[Start of Attachment]

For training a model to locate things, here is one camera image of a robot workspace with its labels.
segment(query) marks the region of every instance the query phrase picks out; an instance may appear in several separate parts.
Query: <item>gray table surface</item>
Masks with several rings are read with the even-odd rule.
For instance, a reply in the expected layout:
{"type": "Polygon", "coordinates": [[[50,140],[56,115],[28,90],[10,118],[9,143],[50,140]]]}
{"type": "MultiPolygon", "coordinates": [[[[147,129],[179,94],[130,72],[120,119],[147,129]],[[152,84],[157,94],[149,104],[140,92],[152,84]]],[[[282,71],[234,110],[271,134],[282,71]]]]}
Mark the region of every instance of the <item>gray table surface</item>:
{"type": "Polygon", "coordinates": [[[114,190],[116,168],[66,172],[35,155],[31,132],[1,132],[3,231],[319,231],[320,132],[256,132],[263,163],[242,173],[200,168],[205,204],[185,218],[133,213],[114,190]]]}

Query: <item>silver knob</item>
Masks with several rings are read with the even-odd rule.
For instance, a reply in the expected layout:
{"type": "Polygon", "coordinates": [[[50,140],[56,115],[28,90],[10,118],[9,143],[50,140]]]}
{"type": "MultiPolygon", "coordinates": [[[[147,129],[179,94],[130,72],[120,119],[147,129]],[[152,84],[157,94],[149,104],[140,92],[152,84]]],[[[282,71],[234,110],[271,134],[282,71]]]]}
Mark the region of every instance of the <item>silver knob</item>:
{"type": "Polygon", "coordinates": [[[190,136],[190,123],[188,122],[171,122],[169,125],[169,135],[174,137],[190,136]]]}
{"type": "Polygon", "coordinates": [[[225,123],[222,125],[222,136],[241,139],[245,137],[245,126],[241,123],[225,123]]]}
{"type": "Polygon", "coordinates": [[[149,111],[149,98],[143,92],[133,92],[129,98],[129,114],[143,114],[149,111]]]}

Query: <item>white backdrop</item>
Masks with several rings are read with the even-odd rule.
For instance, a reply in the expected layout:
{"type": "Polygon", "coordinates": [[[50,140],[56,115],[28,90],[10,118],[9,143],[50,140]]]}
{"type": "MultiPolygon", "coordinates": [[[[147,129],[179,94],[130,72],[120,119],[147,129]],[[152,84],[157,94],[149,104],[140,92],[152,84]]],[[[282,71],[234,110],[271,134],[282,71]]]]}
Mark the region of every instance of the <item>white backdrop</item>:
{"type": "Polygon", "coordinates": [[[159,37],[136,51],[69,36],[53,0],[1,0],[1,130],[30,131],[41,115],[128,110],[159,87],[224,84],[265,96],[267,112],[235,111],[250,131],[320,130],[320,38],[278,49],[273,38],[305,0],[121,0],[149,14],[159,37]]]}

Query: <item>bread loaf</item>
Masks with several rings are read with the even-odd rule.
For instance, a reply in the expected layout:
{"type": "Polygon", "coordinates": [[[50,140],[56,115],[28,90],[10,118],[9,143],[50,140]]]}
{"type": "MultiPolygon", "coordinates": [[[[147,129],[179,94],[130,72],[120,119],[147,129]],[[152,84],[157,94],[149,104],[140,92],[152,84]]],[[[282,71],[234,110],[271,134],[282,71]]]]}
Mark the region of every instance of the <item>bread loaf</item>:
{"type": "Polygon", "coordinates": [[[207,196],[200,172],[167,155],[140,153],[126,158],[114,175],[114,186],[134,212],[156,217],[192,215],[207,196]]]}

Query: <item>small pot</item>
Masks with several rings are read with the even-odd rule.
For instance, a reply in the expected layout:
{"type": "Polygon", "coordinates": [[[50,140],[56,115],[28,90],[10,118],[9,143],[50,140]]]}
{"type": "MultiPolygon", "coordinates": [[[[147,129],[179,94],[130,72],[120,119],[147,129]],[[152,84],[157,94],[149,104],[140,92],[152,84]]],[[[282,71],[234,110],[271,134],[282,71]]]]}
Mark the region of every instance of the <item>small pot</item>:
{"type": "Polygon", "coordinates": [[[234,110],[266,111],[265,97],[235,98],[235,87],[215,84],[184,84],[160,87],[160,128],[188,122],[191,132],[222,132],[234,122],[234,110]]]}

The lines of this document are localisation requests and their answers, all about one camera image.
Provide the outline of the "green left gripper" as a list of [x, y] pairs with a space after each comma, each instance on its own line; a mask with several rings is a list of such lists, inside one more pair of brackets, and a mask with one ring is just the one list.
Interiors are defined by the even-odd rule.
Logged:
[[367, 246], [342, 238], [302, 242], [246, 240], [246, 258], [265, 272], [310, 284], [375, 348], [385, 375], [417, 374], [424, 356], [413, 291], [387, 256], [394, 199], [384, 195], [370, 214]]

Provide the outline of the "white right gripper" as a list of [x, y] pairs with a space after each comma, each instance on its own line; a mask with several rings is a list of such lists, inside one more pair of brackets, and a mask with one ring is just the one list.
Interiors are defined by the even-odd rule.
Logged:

[End of Attachment]

Retype the material above, character for character.

For training a model to locate things, here is one camera image of a robot workspace with its labels.
segment(query) marks the region of every instance the query phrase picks out; an instance may appear in several separate parts.
Query: <item>gray table surface</item>
Masks with several rings are read with the even-odd rule.
For instance, a reply in the expected layout:
{"type": "Polygon", "coordinates": [[[50,140],[56,115],[28,90],[10,118],[9,143],[50,140]]]}
{"type": "MultiPolygon", "coordinates": [[[[147,129],[179,94],[130,72],[120,119],[147,129]],[[152,84],[157,94],[149,104],[140,92],[152,84]]],[[[282,71],[234,110],[271,134],[282,71]]]]}
Mark the region of every instance of the <item>gray table surface</item>:
{"type": "Polygon", "coordinates": [[[114,190],[116,168],[66,172],[35,155],[31,132],[1,132],[3,231],[319,231],[320,132],[256,132],[263,163],[242,173],[200,168],[205,204],[185,218],[133,213],[114,190]]]}

Query: <item>silver knob</item>
Masks with several rings are read with the even-odd rule.
For instance, a reply in the expected layout:
{"type": "Polygon", "coordinates": [[[50,140],[56,115],[28,90],[10,118],[9,143],[50,140]]]}
{"type": "MultiPolygon", "coordinates": [[[[147,129],[179,94],[130,72],[120,119],[147,129]],[[152,84],[157,94],[149,104],[140,92],[152,84]]],[[[282,71],[234,110],[271,134],[282,71]]]]}
Mark the region of every instance of the <item>silver knob</item>:
{"type": "Polygon", "coordinates": [[[190,136],[190,123],[188,122],[171,122],[169,125],[169,135],[174,137],[190,136]]]}
{"type": "Polygon", "coordinates": [[[225,123],[222,125],[222,136],[241,139],[245,137],[245,126],[241,123],[225,123]]]}
{"type": "Polygon", "coordinates": [[[149,111],[149,98],[143,92],[133,92],[129,98],[129,114],[143,114],[149,111]]]}

Query: <item>white backdrop</item>
Masks with several rings are read with the even-odd rule.
For instance, a reply in the expected layout:
{"type": "Polygon", "coordinates": [[[50,140],[56,115],[28,90],[10,118],[9,143],[50,140]]]}
{"type": "MultiPolygon", "coordinates": [[[[147,129],[179,94],[130,72],[120,119],[147,129]],[[152,84],[157,94],[149,104],[140,92],[152,84]]],[[[282,71],[234,110],[271,134],[282,71]]]]}
Mark the region of every instance of the <item>white backdrop</item>:
{"type": "Polygon", "coordinates": [[[159,37],[136,51],[69,36],[53,0],[1,0],[1,130],[30,131],[41,115],[128,110],[159,87],[224,84],[265,96],[267,112],[235,111],[250,131],[320,130],[320,38],[278,49],[273,38],[305,0],[121,0],[149,14],[159,37]]]}

Query: <item>bread loaf</item>
Masks with several rings are read with the even-odd rule.
For instance, a reply in the expected layout:
{"type": "Polygon", "coordinates": [[[50,140],[56,115],[28,90],[10,118],[9,143],[50,140]]]}
{"type": "MultiPolygon", "coordinates": [[[[147,129],[179,94],[130,72],[120,119],[147,129]],[[152,84],[157,94],[149,104],[140,92],[152,84]]],[[[282,71],[234,110],[271,134],[282,71]]]]}
Mark the region of every instance of the <item>bread loaf</item>:
{"type": "Polygon", "coordinates": [[[207,196],[200,172],[167,155],[140,153],[126,158],[114,175],[114,186],[134,212],[156,217],[192,215],[207,196]]]}

Query: <item>small pot</item>
Masks with several rings are read with the even-odd rule.
For instance, a reply in the expected layout:
{"type": "Polygon", "coordinates": [[[50,140],[56,115],[28,90],[10,118],[9,143],[50,140]]]}
{"type": "MultiPolygon", "coordinates": [[[[147,129],[179,94],[130,72],[120,119],[147,129]],[[152,84],[157,94],[149,104],[140,92],[152,84]]],[[[282,71],[234,110],[271,134],[282,71]]]]}
Mark the region of every instance of the <item>small pot</item>:
{"type": "Polygon", "coordinates": [[[234,110],[266,111],[265,97],[235,98],[235,87],[215,84],[184,84],[160,87],[160,128],[188,122],[191,132],[222,132],[234,122],[234,110]]]}

The lines of this document are localisation requests and their answers, all about one camera image.
Provide the outline of the "green left gripper" as a list of [x, y] pairs with a space after each comma, each instance on its own line; a mask with several rings is a list of such lists, inside one more pair of brackets, and a mask with one ring is just the one list.
Interiors are defined by the even-odd rule.
Logged:
[[367, 246], [342, 238], [302, 242], [246, 240], [246, 258], [265, 272], [310, 284], [375, 348], [385, 375], [417, 374], [424, 356], [413, 291], [387, 256], [394, 199], [384, 195], [370, 214]]

Provide the outline of the "white right gripper" as a list of [x, y] pairs with a space after each comma, each instance on its own line; a mask with several rings is a list of such lists, inside one more pair of brackets, and a mask with one ring is just the one list.
Interiors are defined by the even-odd rule.
Logged:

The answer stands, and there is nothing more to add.